(Extracted records)

________

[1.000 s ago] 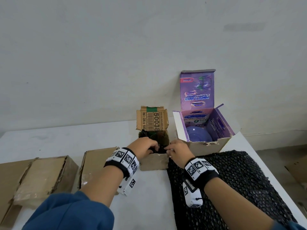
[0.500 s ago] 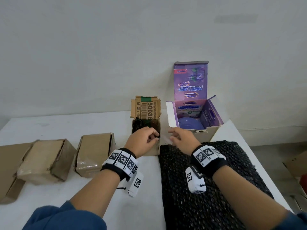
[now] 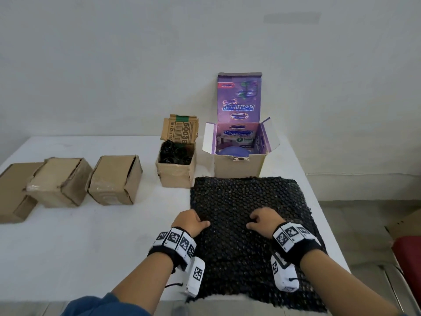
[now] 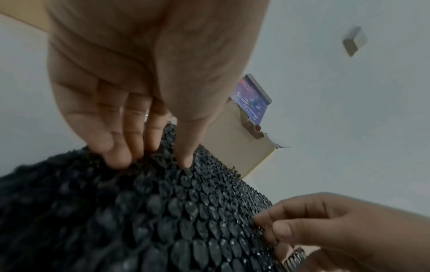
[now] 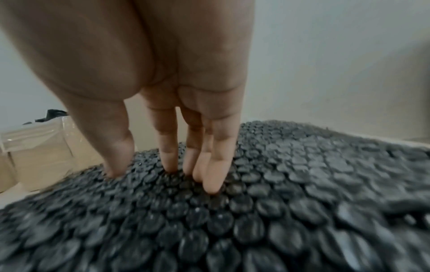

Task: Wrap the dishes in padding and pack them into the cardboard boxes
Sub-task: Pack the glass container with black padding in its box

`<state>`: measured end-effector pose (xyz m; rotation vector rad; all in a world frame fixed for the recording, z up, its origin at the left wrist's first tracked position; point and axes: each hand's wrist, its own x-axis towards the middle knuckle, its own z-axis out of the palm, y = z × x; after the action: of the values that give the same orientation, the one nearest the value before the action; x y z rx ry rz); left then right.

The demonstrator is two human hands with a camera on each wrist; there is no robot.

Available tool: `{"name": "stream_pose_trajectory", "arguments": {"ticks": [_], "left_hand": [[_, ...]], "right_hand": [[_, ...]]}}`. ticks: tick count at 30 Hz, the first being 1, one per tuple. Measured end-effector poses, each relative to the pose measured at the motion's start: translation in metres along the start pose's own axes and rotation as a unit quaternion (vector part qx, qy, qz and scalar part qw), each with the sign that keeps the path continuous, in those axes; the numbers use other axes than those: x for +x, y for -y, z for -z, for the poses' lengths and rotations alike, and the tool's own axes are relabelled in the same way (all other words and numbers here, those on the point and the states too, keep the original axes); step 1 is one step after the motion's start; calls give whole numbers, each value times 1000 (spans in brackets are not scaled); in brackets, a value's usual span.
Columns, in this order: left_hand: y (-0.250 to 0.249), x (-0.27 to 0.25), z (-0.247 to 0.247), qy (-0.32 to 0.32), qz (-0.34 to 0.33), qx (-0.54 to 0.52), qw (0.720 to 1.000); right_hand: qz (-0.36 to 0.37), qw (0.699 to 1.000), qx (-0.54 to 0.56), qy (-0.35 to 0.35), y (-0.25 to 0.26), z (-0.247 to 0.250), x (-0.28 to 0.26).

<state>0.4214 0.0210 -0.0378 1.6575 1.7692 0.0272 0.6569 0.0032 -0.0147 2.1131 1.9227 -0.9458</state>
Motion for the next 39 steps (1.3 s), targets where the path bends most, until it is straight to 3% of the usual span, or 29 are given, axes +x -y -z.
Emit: {"name": "stream_pose_trajectory", "arguments": {"ticks": [3,8,13,16,19,21,24,27,30,34,39], "left_hand": [[-1,-5,-9,-47,40,-46,997],[-7,-8,-12,-101,37,-64,992],[-32,-21,-4,-157,-45,-166,973],[-57,-28,-1,-124,-136,-206,961],[-83,-28,-6,-21,-181,-254,950],[-100,-28,-13,50,-174,-317,931],[-117,-27,-25,97,-162,-361,913],[-117,-14,-40,-14,-165,-228,959],[-107,-2,-54,-92,-99,-118,984],[-107,3,-65,-16,-31,-149,988],[-114,6,-67,29,-62,-179,982]], "right_hand": [[10,1000,16,-23,-8,-15,-4],[36,998,27,-41,-16,-25,-9],[52,996,56,-40,-17,-19,-12],[100,974,176,-99,-9,-2,-20],[98,903,413,-59,-3,17,-31],[81,886,455,-52,-12,23,-32],[41,925,357,-128,-40,22,-26],[-17,950,271,-155,-64,19,-26],[-62,963,218,-147,-79,15,-27],[-74,971,187,-131,-84,8,-24],[-59,967,196,-148,-80,8,-23]]}}
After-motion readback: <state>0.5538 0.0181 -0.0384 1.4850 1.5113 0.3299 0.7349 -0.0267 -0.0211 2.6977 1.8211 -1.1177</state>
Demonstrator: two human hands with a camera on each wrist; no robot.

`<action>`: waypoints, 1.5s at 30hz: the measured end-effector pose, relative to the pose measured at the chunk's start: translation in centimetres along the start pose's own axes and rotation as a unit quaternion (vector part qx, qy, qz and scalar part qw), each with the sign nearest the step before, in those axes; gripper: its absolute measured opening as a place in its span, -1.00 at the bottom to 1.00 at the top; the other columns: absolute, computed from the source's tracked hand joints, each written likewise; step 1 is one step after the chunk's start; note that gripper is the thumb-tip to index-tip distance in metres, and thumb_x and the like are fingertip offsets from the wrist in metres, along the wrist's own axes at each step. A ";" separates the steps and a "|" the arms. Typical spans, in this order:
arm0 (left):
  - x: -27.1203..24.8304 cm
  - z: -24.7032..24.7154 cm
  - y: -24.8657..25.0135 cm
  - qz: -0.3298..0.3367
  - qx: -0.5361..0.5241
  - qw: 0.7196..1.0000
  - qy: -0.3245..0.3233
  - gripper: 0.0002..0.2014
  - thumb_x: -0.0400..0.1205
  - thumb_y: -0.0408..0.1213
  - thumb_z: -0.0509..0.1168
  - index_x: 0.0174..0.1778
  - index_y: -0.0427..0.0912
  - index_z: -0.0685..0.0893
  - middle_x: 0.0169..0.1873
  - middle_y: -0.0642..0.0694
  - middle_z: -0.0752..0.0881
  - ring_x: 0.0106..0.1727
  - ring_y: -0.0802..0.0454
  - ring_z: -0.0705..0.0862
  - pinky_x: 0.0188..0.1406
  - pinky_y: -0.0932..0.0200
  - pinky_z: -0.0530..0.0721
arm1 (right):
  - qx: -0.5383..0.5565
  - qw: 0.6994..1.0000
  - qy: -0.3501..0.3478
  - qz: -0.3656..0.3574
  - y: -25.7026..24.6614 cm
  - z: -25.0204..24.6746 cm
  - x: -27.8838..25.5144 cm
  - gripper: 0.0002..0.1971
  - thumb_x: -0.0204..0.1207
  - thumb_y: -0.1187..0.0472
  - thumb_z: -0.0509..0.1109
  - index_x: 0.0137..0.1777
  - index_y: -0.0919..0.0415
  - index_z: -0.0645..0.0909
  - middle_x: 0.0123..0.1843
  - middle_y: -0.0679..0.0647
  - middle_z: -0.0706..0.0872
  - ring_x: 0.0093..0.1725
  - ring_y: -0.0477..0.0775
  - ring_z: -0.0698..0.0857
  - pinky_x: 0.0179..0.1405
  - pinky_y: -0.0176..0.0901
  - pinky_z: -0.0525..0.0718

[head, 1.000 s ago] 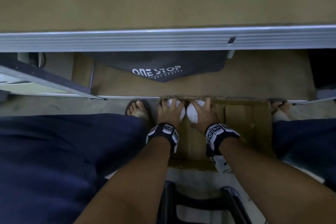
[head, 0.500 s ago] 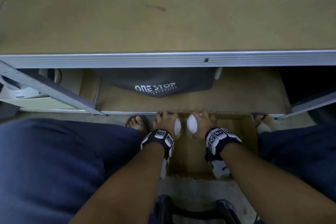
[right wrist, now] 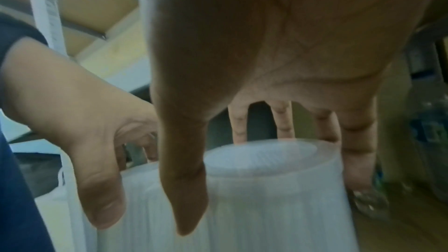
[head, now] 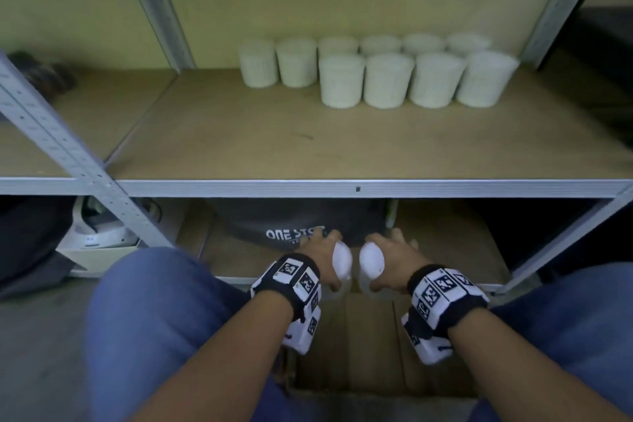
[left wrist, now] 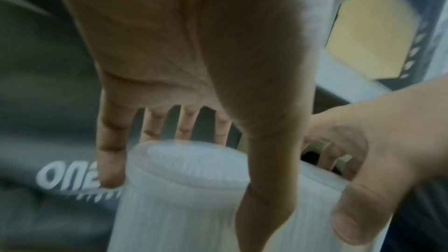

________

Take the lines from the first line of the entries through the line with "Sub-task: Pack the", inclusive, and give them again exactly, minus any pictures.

- **EXERCISE OUTPUT**:
[1.000 s ago] 
[0.500 s ago] 
[now] 
[now] 
[now] 

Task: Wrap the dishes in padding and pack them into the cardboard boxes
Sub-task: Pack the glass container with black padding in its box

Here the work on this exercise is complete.